I have the equation $\frac{V_T}{I_0} \cdot e^{-V_D\div V_T} = 100$
$V_T$ an $I_0$ are given and I am solving for $V_D$.
These are my steps:
Divide both sides by $\frac{V_T}{I_0}$: $e^{-V_D\div V_T} = 100 \div \frac{V_T}{I_0}$ Simplify: $e^{-V_D\div V_T} = \frac{100\cdot I_0}{V_T}$ Find the natural log of both sides: $-V_D\div V_T = \ln(\frac{100\cdot I_0}{V_T})$ Multiply by $V_T$: $-V_D = V_T \cdot \ln(\frac{100\cdot I_0}{V_T})$ Multiply by $-1$: $V_D = -V_T \cdot \ln(\frac{100\cdot I_0}{V_T})$ Now if I substitute in the numbers; $V_T \approx 0.026$, $I_0 \approx 8 \cdot 10^{-14}$ $V_D = -0.026 \cdot \ln(\frac{8 \cdot 10^{-12}}{0.026})$ Simplify a little more: $ V_D = \frac{26}{1000} \cdot -\ln(\frac{4}{13} \cdot 10^{-9})$ and you finally end up with $V_D \approx 0.569449942$

There is an extra step to the problem as well: the question calls not for $V_D$, but for $V_I$ which is a source voltage and that can basically be determined by solving this: $V_I \cdot \frac{1}{40} = V_D$ I.e. $V_I = 40V_D$; which makes $V_I \approx 22.77799768$.
However, this is off by quite a bit (the answer is apparently $1.5742888791$).

Official Solution:

We find $V_D$ to be $\approx$ 0.57.

(Woo!

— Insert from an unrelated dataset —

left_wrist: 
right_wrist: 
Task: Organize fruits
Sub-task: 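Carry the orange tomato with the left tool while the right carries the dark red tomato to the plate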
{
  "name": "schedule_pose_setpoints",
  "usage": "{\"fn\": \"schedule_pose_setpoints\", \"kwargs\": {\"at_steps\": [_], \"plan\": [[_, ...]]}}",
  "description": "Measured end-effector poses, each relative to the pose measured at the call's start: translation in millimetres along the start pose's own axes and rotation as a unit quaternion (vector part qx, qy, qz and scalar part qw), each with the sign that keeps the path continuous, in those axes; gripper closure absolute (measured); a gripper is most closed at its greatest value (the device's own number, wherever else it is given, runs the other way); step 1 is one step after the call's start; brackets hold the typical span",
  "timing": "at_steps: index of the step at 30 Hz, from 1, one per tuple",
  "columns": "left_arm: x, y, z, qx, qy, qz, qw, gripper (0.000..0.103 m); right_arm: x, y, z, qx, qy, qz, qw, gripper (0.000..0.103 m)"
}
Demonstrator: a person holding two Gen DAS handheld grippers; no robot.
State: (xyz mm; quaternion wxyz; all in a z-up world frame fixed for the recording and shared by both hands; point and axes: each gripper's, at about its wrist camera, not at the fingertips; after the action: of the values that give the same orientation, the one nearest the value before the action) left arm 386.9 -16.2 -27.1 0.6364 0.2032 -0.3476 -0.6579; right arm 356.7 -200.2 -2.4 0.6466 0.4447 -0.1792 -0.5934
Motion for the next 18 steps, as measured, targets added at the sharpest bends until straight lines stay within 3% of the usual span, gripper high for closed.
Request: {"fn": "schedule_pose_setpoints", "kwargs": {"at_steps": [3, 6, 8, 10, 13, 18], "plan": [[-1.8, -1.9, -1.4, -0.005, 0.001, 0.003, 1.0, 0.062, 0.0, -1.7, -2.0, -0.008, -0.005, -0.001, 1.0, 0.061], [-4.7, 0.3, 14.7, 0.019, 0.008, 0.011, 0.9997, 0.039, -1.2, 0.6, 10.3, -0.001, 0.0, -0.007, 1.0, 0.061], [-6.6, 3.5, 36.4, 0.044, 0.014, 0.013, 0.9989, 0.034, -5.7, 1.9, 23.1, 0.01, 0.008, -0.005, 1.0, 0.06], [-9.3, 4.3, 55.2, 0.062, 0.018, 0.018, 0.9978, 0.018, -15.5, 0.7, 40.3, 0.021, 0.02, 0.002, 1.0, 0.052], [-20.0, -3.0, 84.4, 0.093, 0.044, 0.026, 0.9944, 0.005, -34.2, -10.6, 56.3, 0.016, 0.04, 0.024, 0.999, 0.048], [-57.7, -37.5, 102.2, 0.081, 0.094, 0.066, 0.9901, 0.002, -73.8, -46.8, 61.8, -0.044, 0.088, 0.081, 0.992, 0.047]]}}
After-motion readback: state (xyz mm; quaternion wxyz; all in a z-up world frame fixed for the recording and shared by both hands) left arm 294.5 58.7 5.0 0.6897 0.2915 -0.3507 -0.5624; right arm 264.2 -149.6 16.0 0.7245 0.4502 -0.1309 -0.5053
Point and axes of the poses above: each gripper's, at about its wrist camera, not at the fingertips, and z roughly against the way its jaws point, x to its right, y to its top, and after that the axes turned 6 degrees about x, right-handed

I did get that portion right.)

Since we know that $\frac{V_D}{i_D}$ is 100, we find $i_D$ to be 0.00026.

Background: $\frac{V_D}{i_D}$ is the resistance that I was originally solving. $V_D$ was the voltage across the element, and $i_D$ was the current through the element.

However, either I'm making some stupid mistake but if $i_D = \frac{V_D}{100}$ then how did they get 0.00026? Completing the rest of the solution's method (quite convoluted in comparison to mine, checked mine though another method; $V_I$ does in fact equal $40V_D$), with the correct value, 0.0057, I arrived at exactly the same final value as before.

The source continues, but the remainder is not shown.